PROMPT: From the data below, copy exactly the lines that lie between the one holding "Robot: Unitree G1" and the one holding "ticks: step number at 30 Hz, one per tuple", including both, and nothing more.

START MATERIAL PROVIDED

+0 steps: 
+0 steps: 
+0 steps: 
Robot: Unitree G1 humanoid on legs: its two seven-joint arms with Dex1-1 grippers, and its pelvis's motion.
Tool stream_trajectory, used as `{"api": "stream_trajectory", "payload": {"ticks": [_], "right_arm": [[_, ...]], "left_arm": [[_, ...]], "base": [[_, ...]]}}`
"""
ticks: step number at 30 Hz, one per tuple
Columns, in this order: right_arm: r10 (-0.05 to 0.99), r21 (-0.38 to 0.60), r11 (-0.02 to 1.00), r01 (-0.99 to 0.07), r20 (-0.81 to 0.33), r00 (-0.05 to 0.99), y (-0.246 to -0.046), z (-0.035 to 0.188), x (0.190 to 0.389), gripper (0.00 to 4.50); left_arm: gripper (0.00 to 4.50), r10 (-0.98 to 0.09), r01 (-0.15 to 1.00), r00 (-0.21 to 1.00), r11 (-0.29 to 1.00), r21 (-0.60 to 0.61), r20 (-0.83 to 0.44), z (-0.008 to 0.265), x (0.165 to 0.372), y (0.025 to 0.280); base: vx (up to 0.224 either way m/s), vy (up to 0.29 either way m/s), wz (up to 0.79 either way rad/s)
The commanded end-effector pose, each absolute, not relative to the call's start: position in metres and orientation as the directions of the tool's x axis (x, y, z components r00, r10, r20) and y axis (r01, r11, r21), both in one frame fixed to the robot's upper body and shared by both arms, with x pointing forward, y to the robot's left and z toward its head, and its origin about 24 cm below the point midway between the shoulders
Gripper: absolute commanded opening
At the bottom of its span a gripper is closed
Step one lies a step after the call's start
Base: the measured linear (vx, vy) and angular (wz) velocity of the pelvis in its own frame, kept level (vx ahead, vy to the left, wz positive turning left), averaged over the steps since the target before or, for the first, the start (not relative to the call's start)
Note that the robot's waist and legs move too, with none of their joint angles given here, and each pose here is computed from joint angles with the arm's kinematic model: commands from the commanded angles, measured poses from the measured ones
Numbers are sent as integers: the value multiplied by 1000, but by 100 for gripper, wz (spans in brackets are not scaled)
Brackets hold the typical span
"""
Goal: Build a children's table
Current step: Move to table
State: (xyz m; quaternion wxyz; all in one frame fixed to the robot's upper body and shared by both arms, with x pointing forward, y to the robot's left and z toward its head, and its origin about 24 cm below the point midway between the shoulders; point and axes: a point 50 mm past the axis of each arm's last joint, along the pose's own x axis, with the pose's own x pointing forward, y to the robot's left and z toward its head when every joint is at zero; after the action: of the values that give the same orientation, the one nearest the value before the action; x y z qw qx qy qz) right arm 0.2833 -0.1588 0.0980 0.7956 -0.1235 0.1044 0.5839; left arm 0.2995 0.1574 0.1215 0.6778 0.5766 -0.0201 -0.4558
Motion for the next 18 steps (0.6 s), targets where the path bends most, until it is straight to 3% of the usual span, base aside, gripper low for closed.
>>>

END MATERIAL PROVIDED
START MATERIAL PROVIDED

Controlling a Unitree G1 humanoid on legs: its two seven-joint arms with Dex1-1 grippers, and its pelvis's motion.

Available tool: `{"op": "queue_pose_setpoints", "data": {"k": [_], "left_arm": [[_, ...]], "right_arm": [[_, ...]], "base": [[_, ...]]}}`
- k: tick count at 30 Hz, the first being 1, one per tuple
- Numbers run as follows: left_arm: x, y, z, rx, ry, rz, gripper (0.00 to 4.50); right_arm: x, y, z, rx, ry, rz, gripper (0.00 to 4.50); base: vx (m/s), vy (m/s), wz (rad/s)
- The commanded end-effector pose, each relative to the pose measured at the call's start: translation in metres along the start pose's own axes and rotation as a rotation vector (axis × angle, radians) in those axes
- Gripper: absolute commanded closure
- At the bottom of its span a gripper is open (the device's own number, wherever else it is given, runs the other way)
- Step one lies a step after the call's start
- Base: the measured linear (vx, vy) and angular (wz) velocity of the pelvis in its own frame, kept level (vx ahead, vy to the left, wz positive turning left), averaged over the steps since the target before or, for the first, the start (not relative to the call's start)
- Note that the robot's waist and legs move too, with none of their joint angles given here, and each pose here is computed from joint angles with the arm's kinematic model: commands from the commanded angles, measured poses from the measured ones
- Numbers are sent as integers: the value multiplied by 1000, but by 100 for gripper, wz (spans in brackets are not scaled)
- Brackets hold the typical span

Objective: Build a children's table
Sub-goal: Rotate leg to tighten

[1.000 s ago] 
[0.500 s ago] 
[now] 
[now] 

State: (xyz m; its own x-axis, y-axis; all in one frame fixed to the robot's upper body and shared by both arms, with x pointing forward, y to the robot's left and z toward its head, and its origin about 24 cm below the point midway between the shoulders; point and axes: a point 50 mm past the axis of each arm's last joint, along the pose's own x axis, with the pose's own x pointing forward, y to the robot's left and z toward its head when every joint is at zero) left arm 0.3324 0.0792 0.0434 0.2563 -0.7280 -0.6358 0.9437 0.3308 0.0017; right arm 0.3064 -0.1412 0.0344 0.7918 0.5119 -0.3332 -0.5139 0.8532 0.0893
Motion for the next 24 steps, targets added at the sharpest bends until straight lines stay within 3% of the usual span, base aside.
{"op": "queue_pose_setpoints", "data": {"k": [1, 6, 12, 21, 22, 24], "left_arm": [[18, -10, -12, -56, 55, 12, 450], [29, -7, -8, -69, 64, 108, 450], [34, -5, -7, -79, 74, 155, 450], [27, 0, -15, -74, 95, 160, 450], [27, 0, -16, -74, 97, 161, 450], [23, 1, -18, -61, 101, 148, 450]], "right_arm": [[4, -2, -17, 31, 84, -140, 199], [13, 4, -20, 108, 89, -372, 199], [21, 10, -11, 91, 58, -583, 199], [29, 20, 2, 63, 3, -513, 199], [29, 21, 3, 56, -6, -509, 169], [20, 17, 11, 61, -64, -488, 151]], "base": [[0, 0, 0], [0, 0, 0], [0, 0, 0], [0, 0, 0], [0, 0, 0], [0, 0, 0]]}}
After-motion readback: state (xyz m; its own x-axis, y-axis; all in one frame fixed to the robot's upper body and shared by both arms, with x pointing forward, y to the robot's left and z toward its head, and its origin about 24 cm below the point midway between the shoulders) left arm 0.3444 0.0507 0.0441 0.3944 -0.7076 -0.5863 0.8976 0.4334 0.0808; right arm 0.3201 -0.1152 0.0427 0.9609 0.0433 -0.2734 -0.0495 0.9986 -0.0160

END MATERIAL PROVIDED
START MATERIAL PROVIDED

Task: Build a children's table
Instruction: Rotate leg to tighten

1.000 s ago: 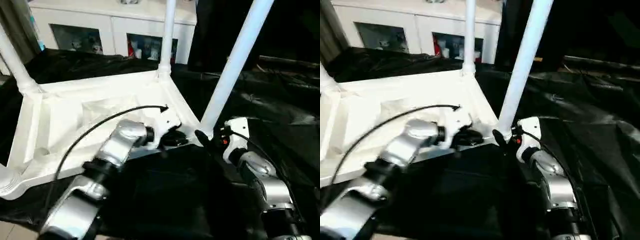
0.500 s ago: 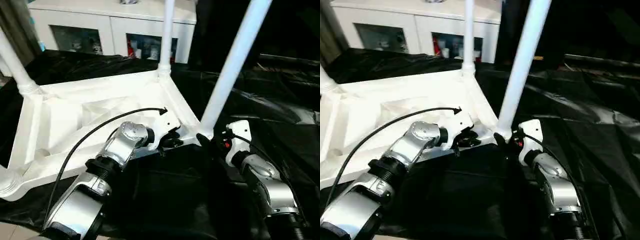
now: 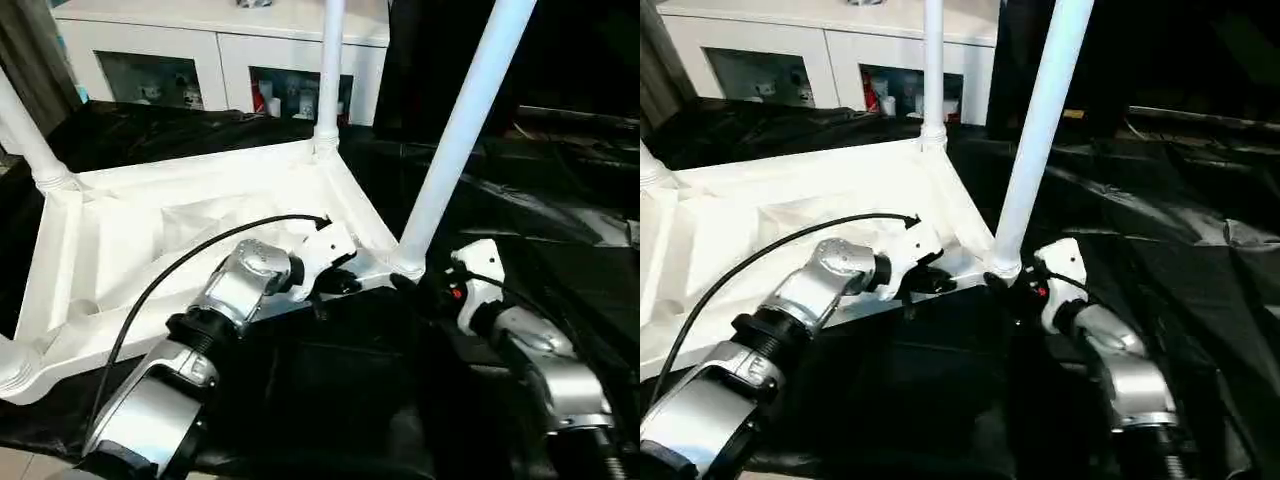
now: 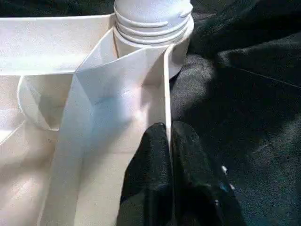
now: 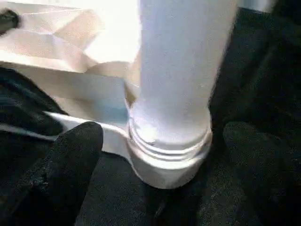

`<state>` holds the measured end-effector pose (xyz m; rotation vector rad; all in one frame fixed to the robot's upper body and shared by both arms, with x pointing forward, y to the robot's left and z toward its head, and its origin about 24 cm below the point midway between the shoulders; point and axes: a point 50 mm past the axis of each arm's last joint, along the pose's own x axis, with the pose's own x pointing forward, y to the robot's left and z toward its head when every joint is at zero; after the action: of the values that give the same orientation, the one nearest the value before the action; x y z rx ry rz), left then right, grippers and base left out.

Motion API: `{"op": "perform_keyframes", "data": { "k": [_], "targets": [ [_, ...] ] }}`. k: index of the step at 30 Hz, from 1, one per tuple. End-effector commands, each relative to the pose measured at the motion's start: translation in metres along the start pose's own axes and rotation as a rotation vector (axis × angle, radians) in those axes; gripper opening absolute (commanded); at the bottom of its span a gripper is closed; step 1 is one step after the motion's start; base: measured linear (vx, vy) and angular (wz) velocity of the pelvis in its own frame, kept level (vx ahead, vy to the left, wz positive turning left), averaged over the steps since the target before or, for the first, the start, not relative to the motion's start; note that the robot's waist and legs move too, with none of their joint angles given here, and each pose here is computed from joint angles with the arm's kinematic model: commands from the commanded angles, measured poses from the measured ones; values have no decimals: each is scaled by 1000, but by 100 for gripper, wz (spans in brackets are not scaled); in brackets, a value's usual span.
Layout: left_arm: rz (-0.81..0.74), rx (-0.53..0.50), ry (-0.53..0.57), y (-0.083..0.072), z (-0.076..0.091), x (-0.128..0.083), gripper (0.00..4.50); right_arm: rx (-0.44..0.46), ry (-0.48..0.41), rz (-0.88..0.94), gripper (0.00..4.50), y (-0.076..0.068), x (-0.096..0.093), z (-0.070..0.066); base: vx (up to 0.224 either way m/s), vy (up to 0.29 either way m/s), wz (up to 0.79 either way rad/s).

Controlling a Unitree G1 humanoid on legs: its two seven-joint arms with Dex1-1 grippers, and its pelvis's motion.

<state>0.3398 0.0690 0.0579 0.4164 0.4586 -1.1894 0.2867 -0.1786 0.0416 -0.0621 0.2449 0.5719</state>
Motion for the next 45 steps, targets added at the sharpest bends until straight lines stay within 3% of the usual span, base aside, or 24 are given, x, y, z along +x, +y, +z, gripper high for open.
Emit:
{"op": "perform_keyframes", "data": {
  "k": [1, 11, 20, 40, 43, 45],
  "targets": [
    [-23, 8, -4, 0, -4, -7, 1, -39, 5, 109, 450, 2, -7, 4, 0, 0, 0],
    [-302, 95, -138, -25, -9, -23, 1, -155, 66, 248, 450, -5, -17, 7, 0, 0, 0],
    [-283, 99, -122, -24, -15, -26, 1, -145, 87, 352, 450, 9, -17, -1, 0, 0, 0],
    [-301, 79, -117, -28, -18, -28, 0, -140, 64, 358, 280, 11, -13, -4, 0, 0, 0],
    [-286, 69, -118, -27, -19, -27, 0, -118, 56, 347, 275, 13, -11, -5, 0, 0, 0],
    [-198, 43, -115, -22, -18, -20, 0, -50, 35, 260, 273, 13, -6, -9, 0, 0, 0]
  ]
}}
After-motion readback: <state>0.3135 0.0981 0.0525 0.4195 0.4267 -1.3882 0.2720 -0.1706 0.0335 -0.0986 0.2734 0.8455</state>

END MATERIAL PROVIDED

REPLY:
Robot: Unitree G1 humanoid on legs: its two seven-joint arms with Dex1-1 grippers, and its pelvis's motion.
Tool stream_trajectory, used as `{"api": "stream_trajectory", "payload": {"ticks": [_], "right_arm": [[_, ...]], "left_arm": [[_, ...]], "base": [[_, ...]]}}`
"""
ticks: step number at 30 Hz, one per tuple

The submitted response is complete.